The banks -- Bank of America Corp., Wells Fargo & Co., JPMorgan
Chase & Co., Citigroup Inc. and Ally Financial Inc. (the five
largest home-loan servicers) -- have committed to spend the bulk
of the $25 billion on reducing the principal owed by at-risk
homeowners. Smaller amounts will go to people who already lost
their homes or are in the foreclosure process. The settlement
could help as many as 2 million borrowers, including many whose
mortgages are underwater. Cash payments of up to $2,000 will go
to those whose homes were repossessed from September 2008 to
December 2011.  Since 2007, about 4 million families have lost
their homes or are about to, and an additional 11 million owe
about $750 billion more on their mortgages than their homes are
worth. Even taking into consideration that some borrowers acted
irresponsibly and don’t deserve compensation, the settlement
amount is a pittance. 

The deal does have teeth. It calls for an outside monitor and for
heavy penalties if banks don’t make good on their commitments.
More important, banks will be given credit only for what they
actually accomplish for homeowners -- and not for any refinancing
offers that borrowers refuse. This rightly gives the victims some
leverage.  If a bank falls short of its agreed benchmarks, it
must pay the difference plus a penalty. And it must meet all its
obligations in three years.  The settlement also reverses the
banks’ incentives to foreclose on families rather than keep
them in their homes with loan forgiveness. Until now, banks had
been loath to reduce principal amounts because it meant
recognizing losses on their balance sheets. This deal awards more
credit for principal reduction and less for lowering interest
rates or extending payment terms.  Banks have calculated that the
settlement is in their interest, even though it means they may
have to continue paying huge mortgage-related litigation costs.
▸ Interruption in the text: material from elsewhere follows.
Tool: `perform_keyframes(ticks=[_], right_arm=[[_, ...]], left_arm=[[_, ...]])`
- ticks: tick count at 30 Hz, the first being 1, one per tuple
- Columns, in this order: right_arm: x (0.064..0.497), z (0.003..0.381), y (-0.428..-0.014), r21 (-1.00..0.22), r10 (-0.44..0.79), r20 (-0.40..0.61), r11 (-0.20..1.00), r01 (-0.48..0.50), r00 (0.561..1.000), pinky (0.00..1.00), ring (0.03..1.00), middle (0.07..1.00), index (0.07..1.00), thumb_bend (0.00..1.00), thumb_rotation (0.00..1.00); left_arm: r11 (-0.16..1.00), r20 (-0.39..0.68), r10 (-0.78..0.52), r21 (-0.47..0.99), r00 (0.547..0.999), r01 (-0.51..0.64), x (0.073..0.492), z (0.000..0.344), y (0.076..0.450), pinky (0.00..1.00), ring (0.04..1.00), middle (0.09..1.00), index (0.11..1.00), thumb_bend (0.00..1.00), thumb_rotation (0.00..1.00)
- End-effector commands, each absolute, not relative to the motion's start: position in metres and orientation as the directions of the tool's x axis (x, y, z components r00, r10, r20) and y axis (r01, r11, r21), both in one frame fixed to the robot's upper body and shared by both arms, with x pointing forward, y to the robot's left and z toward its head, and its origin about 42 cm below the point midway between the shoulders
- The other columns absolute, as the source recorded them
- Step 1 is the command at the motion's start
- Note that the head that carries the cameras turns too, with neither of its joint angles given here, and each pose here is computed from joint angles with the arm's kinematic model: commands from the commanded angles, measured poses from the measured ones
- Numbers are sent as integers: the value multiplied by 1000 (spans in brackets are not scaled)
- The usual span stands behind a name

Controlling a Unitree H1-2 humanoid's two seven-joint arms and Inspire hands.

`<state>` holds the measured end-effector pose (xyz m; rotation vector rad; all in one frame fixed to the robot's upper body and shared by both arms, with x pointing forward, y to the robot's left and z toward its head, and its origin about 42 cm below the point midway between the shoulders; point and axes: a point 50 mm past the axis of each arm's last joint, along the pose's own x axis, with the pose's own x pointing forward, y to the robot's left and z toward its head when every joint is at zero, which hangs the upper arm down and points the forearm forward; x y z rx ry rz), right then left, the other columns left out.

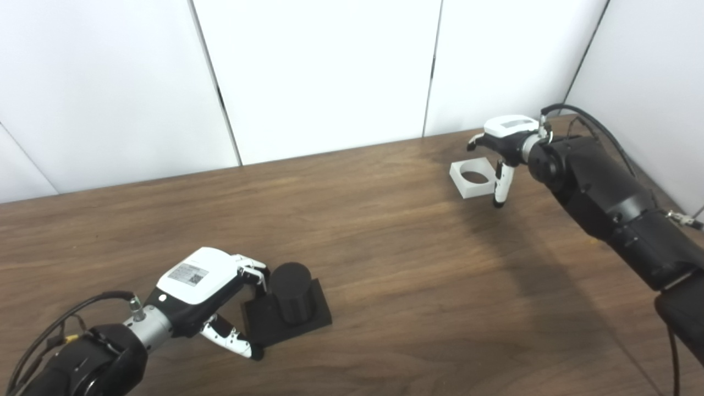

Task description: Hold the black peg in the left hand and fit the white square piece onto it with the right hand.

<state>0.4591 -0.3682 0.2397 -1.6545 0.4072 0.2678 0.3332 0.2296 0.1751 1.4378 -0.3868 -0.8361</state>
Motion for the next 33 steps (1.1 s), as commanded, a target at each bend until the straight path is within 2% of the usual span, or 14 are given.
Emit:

The deal enables them to predict their legal exposure.  Even
better, it could help the housing market recover. Banks own
outright almost half a million homes and have 2 million more in
various stages of foreclosure. Such so-called shadow inventory
has been a drag on the market, which after six years remains
depressed, holding back the overall recovery.  With this
settlement, banks can clear out their backlog of stalled
foreclosures. In the short run, that may drive prices down even
more, but it will also help the housing market find its natural
bottom faster. Only then can home prices, which have fallen by
more than a third since 2007, begin to rise again. Borrowers can
finally start to rebuild equity.  Once banks reduce their
real-estate inventory, and their balance sheets recover,
they’ll be able to loosen up home- lending standards to create
new mortgages. If this is the result of a less-than-satisfactory
legal settlement, it will have been worth the wait.